# To do:
Write out, word for word, the part of the listing below that opens with the line containing "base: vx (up" and closes with the line containing "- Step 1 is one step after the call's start", keeping both of those lines and adding no others.

# Input:
━━━━━━

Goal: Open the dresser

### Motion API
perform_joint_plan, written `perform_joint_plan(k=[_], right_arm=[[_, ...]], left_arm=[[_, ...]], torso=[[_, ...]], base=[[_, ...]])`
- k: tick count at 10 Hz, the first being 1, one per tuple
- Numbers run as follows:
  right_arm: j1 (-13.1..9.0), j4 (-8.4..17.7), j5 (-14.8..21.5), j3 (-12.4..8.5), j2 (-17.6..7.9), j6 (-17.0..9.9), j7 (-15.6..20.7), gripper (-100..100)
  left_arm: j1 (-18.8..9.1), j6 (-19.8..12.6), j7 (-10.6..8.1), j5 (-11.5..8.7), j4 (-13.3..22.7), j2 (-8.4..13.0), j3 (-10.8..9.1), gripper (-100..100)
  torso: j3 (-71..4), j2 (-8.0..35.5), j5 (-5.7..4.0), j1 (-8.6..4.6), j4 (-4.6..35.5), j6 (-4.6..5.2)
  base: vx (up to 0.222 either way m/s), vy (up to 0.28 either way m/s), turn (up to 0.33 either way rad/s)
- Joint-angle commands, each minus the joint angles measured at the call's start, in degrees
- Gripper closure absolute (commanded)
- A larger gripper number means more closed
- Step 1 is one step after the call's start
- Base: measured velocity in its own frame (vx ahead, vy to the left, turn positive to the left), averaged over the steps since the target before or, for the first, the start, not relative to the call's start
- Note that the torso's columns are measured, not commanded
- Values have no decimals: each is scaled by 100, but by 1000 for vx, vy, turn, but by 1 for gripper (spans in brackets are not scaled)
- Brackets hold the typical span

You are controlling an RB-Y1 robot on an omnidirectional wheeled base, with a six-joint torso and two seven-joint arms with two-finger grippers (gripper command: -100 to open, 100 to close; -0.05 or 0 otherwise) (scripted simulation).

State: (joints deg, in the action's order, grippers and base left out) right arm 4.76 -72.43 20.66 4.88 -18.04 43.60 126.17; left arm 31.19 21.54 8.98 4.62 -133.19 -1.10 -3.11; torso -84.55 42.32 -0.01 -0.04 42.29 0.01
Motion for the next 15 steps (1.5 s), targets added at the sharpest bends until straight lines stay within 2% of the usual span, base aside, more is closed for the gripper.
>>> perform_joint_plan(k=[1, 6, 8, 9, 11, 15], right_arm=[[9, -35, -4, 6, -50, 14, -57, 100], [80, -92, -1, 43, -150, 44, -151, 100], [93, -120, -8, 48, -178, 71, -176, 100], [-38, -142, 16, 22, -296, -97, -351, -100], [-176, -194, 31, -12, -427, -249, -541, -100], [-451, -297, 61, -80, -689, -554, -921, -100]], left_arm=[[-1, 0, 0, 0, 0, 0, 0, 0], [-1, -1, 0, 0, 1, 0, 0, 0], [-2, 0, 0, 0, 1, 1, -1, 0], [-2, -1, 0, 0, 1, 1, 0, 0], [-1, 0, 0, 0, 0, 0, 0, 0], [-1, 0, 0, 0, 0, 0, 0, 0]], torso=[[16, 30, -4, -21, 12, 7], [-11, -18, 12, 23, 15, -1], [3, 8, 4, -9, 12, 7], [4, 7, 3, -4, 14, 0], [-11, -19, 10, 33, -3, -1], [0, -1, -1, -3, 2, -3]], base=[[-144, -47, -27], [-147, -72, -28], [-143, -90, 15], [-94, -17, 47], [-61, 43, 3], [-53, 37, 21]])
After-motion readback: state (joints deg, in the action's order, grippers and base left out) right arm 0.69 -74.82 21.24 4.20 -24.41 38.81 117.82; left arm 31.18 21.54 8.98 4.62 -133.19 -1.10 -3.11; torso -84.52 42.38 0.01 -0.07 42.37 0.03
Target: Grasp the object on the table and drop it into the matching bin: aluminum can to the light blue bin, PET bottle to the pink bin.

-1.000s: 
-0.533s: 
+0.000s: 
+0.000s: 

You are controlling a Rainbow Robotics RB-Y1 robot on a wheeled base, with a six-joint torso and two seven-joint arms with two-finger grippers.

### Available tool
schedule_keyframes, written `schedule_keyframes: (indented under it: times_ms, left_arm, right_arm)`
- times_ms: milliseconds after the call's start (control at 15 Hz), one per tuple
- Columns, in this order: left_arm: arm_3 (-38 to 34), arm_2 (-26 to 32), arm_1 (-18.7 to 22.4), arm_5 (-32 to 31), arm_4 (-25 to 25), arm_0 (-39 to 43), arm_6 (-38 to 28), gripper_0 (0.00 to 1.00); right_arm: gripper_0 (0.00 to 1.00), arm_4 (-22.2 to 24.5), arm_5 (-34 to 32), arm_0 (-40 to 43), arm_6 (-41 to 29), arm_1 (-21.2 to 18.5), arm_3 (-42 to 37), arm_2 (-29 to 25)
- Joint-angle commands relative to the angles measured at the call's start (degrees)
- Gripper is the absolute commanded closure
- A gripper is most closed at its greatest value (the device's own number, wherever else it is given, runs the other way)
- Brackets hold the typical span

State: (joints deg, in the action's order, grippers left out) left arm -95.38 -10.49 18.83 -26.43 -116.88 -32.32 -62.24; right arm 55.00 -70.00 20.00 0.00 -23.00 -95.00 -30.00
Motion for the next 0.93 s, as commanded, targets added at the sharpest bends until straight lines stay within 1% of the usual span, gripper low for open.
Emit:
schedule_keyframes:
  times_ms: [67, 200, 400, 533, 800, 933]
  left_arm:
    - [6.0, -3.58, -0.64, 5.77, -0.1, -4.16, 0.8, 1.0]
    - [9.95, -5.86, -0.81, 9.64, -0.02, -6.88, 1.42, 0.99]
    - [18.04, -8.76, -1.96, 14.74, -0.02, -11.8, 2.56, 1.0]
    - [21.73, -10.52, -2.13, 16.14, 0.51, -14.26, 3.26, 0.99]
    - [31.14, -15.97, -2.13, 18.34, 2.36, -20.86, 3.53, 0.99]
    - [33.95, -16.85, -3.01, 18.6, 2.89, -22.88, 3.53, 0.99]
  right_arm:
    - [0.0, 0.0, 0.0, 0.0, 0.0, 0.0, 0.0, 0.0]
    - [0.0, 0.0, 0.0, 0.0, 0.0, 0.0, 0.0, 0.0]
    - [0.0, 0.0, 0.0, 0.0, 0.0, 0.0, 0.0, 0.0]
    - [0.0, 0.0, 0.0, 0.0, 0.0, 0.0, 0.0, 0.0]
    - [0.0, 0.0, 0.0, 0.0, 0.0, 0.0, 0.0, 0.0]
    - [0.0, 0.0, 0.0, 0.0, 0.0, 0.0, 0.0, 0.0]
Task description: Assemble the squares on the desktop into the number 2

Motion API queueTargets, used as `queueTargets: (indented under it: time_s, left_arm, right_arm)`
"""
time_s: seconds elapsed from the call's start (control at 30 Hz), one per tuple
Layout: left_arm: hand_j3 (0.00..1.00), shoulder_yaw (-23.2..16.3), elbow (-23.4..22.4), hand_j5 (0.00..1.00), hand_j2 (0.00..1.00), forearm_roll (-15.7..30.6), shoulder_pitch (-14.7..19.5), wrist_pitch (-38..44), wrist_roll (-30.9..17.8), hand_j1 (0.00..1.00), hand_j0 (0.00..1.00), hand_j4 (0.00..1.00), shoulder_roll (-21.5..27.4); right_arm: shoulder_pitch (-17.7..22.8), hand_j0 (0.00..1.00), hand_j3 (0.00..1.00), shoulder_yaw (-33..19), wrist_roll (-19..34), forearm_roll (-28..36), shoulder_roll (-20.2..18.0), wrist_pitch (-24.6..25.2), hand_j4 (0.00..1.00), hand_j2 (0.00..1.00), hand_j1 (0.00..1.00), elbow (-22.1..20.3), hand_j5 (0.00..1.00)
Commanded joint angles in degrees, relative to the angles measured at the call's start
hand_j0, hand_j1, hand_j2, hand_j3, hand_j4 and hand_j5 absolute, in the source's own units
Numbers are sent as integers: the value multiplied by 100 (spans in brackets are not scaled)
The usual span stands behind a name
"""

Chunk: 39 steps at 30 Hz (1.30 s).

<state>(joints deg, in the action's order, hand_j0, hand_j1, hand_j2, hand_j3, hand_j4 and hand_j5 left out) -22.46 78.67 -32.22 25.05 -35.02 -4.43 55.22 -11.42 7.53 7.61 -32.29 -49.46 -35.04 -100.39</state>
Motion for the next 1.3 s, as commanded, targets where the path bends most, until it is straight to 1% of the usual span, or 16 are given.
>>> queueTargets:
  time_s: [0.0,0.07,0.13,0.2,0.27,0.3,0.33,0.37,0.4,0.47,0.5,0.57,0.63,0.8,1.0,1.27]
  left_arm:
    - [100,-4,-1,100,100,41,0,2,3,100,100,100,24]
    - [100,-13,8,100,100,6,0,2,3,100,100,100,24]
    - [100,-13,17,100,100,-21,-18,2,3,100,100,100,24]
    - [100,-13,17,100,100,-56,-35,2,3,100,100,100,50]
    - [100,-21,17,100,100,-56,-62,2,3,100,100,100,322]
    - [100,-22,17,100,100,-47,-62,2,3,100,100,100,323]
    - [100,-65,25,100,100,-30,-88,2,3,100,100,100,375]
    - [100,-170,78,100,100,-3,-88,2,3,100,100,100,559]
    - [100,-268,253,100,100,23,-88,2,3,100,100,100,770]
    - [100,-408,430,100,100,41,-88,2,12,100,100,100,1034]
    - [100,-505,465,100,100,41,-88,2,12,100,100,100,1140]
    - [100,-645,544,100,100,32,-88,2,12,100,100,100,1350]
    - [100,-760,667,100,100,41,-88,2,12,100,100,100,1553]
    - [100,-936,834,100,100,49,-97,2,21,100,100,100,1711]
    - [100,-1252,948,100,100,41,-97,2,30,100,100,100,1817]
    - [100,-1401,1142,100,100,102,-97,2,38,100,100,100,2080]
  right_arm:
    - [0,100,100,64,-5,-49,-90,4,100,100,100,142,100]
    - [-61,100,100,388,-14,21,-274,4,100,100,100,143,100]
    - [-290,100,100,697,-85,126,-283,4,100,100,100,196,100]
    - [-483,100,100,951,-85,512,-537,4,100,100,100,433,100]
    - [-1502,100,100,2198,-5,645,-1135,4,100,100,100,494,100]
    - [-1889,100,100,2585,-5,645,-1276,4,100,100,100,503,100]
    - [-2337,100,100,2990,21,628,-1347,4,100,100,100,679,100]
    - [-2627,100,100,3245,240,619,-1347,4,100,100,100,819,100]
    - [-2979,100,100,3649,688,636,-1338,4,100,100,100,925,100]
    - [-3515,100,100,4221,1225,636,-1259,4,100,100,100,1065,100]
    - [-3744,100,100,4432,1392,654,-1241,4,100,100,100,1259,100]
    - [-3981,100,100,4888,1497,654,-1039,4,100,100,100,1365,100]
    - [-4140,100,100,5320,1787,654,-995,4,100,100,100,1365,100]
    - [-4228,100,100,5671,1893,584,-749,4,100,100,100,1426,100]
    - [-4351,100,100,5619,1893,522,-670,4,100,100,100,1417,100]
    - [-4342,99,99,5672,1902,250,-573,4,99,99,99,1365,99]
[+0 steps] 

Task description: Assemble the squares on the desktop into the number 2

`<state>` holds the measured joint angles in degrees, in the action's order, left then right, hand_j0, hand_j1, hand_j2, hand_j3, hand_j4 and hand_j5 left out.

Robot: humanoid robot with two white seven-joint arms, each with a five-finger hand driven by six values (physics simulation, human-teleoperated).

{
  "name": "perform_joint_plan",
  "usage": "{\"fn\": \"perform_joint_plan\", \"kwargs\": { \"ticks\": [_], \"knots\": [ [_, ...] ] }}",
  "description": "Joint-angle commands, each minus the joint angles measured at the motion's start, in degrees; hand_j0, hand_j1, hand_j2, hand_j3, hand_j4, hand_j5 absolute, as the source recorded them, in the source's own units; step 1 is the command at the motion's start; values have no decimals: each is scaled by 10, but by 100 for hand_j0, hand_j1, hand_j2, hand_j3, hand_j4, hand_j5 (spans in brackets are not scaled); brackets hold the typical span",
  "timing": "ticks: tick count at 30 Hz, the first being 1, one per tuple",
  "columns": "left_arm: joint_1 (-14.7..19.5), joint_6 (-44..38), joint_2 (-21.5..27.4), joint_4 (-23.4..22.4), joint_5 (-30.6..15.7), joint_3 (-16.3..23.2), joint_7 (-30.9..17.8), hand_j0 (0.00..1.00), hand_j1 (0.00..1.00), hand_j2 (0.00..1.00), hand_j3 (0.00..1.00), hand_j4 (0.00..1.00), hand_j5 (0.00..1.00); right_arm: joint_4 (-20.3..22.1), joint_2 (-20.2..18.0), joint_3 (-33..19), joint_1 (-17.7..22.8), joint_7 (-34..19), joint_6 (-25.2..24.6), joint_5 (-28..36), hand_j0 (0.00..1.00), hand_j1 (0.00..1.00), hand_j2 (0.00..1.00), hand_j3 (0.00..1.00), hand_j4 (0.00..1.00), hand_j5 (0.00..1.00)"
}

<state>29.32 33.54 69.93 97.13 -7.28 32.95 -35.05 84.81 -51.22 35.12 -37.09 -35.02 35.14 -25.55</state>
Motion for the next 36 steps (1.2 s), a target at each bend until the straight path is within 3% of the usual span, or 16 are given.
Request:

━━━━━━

# Solved exercise:
  base: vx (up to 0.222 either way m/s), vy (up to 0.28 either way m/s), turn (up to 0.33 either way rad/s)
- Joint-angle commands, each minus the joint angles measured at the call's start, in degrees
- Gripper closure absolute (commanded)
- A larger gripper number means more closed
- Step 1 is one step after the call's start

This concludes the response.